Data provided:
*** Block opens ***
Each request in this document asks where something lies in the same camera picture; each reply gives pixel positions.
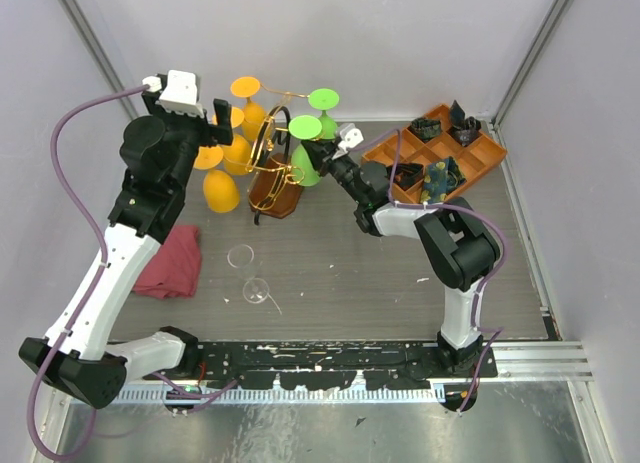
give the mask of gray floor
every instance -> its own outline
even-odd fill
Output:
[[[392,126],[364,123],[360,128],[365,138],[373,138]],[[165,301],[132,295],[112,339],[148,336],[165,325],[200,339],[435,337],[443,318],[443,287],[420,243],[361,233],[353,201],[331,177],[305,189],[291,216],[263,217],[260,227],[253,225],[246,199],[231,213],[212,213],[202,196],[203,177],[194,173],[181,215],[182,223],[202,230],[197,294]],[[241,190],[250,179],[236,179]],[[504,230],[512,247],[509,261],[487,287],[482,323],[504,326],[504,338],[546,337],[501,170],[464,197]],[[240,243],[254,248],[260,276],[282,315],[270,300],[251,305],[243,299],[242,283],[226,261],[227,251]]]
[[[78,463],[588,462],[564,382],[484,383],[462,417],[437,403],[212,405],[172,418],[159,402],[112,404]],[[84,434],[72,405],[59,451]]]

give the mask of red cloth
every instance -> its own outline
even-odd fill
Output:
[[[197,226],[175,226],[140,273],[133,291],[155,298],[193,296],[202,266],[199,233]]]

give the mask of orange wooden box
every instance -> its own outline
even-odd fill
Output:
[[[459,196],[471,188],[480,178],[498,166],[507,155],[507,150],[482,131],[480,136],[466,148],[460,145],[449,134],[451,123],[449,122],[449,107],[447,105],[435,107],[425,117],[440,120],[442,133],[424,143],[409,131],[409,127],[405,128],[402,130],[399,161],[400,163],[419,163],[426,167],[443,158],[453,156],[467,182],[447,195],[447,200]],[[362,161],[373,160],[385,166],[392,165],[397,145],[398,135],[394,133],[389,139],[362,155]],[[394,183],[391,191],[394,198],[402,203],[420,203],[422,184],[423,182],[420,180],[405,191]]]

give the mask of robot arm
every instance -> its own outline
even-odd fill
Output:
[[[167,238],[184,206],[186,186],[200,146],[231,144],[231,108],[214,100],[217,125],[198,103],[192,73],[170,71],[144,80],[150,113],[124,131],[120,155],[127,165],[122,191],[105,231],[108,263],[100,282],[46,371],[45,382],[94,408],[108,405],[128,381],[176,368],[185,376],[198,363],[197,339],[166,327],[154,335],[107,345],[115,319],[149,260]],[[27,338],[20,357],[37,372],[97,268],[98,254],[76,294],[44,338]]]
[[[420,240],[431,266],[445,285],[445,318],[438,333],[441,363],[455,371],[473,360],[482,349],[473,299],[481,279],[500,258],[500,249],[487,228],[476,218],[451,209],[397,208],[388,200],[389,178],[384,165],[375,161],[358,166],[348,155],[352,141],[362,141],[352,124],[336,131],[336,141],[303,141],[309,158],[321,176],[330,174],[358,203],[354,212],[360,229],[374,236],[404,236]],[[471,209],[463,198],[451,205]]]

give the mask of white wall
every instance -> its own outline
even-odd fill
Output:
[[[109,89],[56,0],[0,0],[0,41],[0,460],[17,463],[33,449],[25,424],[33,374],[18,348],[53,323],[97,251],[55,180],[49,137],[69,109]],[[126,122],[110,103],[72,120],[61,138],[69,180],[98,221],[122,179]]]
[[[252,74],[299,93],[335,88],[335,116],[406,119],[454,98],[495,113],[552,0],[79,2],[129,85],[194,71],[210,106]]]
[[[575,0],[502,125],[568,338],[625,461],[640,428],[640,0]]]

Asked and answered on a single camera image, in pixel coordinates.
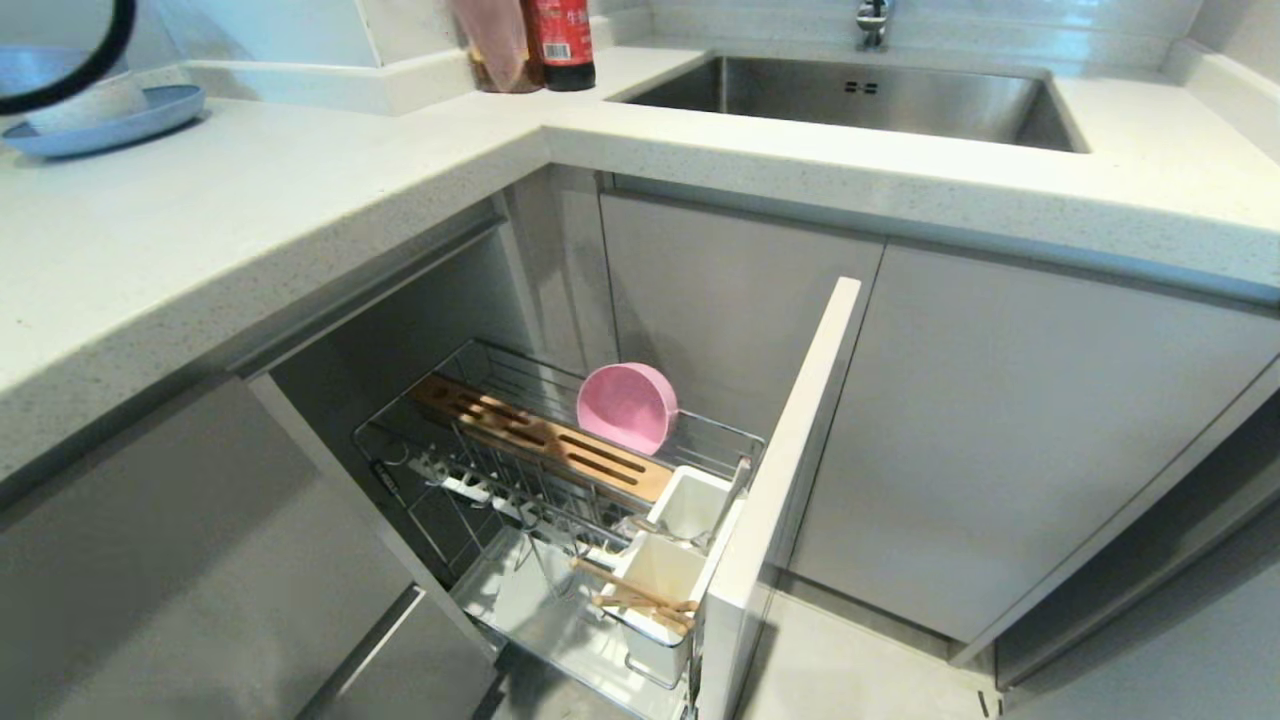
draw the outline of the faucet
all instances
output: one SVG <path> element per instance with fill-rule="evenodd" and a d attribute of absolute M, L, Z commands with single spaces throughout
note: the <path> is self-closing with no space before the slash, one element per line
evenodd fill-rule
<path fill-rule="evenodd" d="M 893 12 L 893 0 L 863 0 L 858 6 L 858 28 L 863 31 L 863 44 L 859 50 L 870 53 L 884 51 L 884 32 Z"/>

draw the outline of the white plastic cup
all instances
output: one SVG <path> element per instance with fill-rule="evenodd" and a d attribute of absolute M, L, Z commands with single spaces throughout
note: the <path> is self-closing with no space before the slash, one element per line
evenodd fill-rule
<path fill-rule="evenodd" d="M 55 135 L 97 127 L 146 109 L 147 96 L 142 87 L 133 73 L 124 72 L 99 81 L 56 105 L 27 113 L 27 122 L 40 135 Z"/>

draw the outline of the pink bowl
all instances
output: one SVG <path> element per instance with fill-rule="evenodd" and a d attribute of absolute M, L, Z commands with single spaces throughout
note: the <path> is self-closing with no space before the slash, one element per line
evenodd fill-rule
<path fill-rule="evenodd" d="M 676 428 L 676 389 L 649 365 L 605 365 L 577 392 L 577 424 L 623 447 L 653 455 Z"/>

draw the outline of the plastic bag
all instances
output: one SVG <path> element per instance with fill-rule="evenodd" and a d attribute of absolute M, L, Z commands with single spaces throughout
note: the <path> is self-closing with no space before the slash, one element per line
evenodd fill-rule
<path fill-rule="evenodd" d="M 529 61 L 520 0 L 449 0 L 449 6 L 494 85 L 500 92 L 511 92 Z"/>

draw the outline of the red bottle
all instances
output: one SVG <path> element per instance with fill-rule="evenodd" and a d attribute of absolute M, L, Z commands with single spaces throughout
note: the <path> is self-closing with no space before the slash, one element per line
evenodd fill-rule
<path fill-rule="evenodd" d="M 535 0 L 548 90 L 595 87 L 591 23 L 586 0 Z"/>

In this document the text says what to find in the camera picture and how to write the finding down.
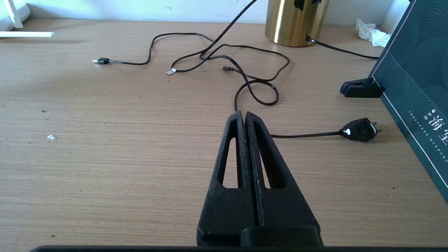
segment wooden desk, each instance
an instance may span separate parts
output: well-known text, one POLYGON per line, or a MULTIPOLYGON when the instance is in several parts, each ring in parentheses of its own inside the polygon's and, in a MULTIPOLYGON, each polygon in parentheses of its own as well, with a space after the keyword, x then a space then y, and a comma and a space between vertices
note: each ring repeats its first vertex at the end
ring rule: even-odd
MULTIPOLYGON (((214 38, 226 25, 30 20, 25 30, 54 31, 54 38, 0 39, 2 250, 195 245, 242 78, 221 71, 228 65, 223 60, 167 76, 172 61, 208 45, 194 36, 160 40, 146 66, 91 60, 144 61, 155 35, 189 31, 214 38), (50 134, 57 139, 47 140, 50 134)), ((222 40, 277 50, 292 61, 273 82, 279 103, 262 106, 246 90, 239 100, 244 113, 259 115, 273 134, 333 131, 362 117, 384 129, 370 143, 276 139, 324 244, 448 246, 447 204, 381 101, 339 93, 344 81, 367 76, 374 61, 320 46, 279 46, 263 33, 264 25, 236 24, 222 40)), ((324 27, 320 39, 368 55, 382 50, 358 39, 352 27, 324 27)), ((251 50, 222 53, 263 78, 283 64, 278 56, 251 50)), ((268 88, 254 89, 261 98, 273 97, 268 88)))

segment brass container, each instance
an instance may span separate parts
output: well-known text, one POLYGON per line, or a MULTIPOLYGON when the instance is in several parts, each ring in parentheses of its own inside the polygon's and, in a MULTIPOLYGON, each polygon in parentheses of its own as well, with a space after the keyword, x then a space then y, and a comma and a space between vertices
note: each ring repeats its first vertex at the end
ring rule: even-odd
POLYGON ((269 0, 266 37, 286 46, 312 44, 307 36, 318 39, 329 0, 269 0))

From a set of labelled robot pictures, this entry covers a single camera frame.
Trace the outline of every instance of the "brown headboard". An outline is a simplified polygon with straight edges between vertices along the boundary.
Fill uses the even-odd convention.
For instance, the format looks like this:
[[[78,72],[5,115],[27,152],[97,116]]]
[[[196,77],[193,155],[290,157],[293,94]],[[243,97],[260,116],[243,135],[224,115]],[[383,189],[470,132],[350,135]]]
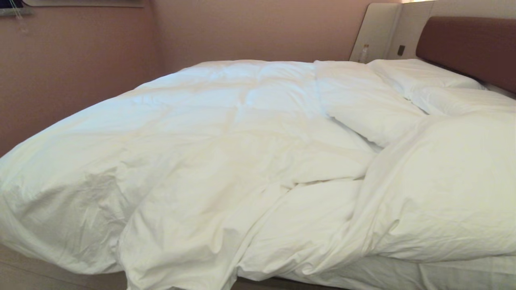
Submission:
[[[416,55],[516,93],[516,19],[431,17]]]

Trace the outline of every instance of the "pink wall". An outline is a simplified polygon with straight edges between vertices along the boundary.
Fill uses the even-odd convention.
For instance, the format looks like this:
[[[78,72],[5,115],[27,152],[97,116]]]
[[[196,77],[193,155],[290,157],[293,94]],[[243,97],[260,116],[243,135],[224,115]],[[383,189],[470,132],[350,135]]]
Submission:
[[[348,60],[367,5],[401,0],[152,0],[167,72],[228,59]]]
[[[149,7],[34,8],[0,18],[0,156],[52,123],[161,75]]]

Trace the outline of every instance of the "pillow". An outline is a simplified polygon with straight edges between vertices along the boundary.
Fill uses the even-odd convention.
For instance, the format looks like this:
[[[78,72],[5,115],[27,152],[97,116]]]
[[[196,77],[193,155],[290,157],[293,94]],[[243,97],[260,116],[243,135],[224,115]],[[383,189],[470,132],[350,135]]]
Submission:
*** Block closes ***
The problem: Please filter the listing down to lines that include the word "pink".

Exercise answer:
draw the outline of the pink bowl
Trace the outline of every instance of the "pink wall". An outline is a simplified polygon with straight edges between vertices along the boundary.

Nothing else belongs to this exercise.